- [To do]: From the material below, list every line containing "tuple".

BEGIN Data for processing

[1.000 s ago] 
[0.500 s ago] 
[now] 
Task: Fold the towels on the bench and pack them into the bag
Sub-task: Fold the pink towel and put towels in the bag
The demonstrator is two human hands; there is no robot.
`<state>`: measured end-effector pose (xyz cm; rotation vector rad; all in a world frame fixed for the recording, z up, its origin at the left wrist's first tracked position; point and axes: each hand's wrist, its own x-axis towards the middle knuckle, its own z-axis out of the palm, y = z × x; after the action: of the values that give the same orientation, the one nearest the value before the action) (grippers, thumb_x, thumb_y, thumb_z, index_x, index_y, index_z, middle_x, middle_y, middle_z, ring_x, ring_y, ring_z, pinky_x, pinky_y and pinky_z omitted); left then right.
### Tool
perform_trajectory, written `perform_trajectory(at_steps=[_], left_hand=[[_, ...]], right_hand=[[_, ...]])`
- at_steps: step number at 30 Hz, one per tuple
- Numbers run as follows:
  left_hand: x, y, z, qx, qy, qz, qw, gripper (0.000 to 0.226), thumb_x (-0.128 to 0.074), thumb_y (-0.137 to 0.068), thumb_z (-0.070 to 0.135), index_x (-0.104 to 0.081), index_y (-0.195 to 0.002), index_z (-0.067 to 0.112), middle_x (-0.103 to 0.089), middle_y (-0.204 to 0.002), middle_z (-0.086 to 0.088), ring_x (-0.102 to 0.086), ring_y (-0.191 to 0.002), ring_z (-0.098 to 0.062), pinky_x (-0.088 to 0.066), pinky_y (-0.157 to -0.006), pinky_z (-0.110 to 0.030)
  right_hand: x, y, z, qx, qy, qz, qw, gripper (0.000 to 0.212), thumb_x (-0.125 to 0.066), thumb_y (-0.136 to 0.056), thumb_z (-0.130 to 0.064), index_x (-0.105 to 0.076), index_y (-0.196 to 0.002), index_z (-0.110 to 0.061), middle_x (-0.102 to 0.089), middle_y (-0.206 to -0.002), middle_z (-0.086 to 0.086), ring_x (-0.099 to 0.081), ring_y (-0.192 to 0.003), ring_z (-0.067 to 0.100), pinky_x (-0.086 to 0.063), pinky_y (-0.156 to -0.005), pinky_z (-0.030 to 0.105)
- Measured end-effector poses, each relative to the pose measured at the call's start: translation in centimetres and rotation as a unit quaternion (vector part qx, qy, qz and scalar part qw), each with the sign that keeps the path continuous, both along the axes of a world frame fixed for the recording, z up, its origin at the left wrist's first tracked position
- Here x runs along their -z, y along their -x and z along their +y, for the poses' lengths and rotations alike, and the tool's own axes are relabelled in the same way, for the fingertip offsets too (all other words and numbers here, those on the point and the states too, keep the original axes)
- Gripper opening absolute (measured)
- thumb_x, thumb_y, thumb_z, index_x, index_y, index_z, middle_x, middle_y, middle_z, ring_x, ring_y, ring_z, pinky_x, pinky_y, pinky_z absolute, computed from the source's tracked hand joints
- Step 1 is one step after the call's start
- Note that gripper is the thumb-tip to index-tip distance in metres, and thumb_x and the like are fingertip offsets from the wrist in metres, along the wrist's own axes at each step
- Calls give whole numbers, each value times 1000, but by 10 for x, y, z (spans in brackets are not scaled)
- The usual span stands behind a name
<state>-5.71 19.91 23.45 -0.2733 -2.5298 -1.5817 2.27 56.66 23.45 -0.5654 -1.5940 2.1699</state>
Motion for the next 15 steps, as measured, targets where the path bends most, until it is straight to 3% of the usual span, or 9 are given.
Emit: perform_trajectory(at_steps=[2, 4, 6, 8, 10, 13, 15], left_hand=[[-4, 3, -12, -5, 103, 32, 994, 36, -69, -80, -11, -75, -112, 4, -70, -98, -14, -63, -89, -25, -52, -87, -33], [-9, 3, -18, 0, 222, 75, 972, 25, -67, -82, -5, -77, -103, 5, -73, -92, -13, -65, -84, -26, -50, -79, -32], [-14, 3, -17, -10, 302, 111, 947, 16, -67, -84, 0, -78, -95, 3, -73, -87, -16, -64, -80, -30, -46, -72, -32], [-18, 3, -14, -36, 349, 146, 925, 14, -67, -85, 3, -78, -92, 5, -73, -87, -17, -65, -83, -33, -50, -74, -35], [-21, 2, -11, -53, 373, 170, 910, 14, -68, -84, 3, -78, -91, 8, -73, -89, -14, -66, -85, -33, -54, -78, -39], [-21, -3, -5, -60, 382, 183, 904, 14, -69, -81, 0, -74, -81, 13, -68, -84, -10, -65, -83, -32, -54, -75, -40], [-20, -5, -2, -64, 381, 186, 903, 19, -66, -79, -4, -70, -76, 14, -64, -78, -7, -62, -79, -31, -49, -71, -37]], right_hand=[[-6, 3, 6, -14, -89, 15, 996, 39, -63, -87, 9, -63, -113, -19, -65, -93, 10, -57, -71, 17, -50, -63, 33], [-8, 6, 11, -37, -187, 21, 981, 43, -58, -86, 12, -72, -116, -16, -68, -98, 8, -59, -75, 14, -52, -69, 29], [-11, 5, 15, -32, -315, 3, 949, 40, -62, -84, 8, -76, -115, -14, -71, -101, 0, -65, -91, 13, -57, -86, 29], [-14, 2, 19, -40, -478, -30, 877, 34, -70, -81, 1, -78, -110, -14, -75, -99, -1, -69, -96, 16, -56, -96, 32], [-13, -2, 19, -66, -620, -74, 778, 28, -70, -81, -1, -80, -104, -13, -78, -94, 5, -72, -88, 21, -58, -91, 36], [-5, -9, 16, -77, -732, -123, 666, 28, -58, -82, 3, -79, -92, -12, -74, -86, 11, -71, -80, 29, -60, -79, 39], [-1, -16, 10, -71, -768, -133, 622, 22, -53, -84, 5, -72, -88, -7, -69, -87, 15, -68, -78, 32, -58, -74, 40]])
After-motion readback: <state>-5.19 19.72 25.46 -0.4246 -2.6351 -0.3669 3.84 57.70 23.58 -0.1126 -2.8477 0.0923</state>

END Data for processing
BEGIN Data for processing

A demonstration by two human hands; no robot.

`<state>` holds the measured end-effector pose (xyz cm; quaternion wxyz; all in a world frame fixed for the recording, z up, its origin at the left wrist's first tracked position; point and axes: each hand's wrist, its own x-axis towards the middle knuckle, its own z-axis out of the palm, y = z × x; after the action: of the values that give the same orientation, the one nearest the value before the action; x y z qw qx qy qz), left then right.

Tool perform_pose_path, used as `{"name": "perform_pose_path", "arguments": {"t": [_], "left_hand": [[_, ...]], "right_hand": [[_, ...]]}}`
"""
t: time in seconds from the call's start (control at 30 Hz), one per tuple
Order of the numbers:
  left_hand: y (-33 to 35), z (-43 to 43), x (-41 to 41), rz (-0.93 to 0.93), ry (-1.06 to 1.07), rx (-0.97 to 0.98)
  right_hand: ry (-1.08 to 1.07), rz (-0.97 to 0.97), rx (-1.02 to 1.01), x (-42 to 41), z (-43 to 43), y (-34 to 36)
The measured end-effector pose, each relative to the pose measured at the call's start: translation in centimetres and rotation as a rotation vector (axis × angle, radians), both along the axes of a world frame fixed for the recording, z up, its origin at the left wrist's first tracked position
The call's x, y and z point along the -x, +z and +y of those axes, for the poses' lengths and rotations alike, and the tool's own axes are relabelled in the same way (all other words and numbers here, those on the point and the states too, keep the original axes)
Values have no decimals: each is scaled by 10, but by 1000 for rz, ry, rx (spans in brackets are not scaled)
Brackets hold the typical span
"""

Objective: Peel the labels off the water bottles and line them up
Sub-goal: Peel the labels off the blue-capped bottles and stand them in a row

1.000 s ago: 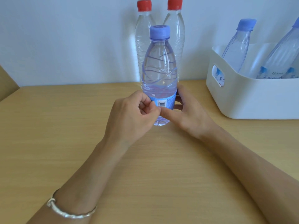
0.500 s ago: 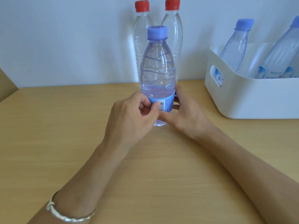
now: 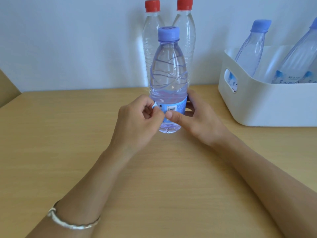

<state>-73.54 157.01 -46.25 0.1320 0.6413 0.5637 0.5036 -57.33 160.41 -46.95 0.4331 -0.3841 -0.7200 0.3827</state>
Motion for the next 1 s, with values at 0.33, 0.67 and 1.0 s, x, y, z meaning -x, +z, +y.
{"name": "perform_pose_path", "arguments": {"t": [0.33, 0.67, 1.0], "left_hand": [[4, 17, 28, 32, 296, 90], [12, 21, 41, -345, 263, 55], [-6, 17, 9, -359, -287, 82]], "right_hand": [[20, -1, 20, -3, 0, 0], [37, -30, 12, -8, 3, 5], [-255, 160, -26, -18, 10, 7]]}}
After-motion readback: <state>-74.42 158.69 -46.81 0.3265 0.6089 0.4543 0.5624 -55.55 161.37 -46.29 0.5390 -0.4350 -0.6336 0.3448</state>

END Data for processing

- [Written reply]:
- at_steps: step number at 30 Hz, one per tuple
t: time in seconds from the call's start (control at 30 Hz), one per tuple

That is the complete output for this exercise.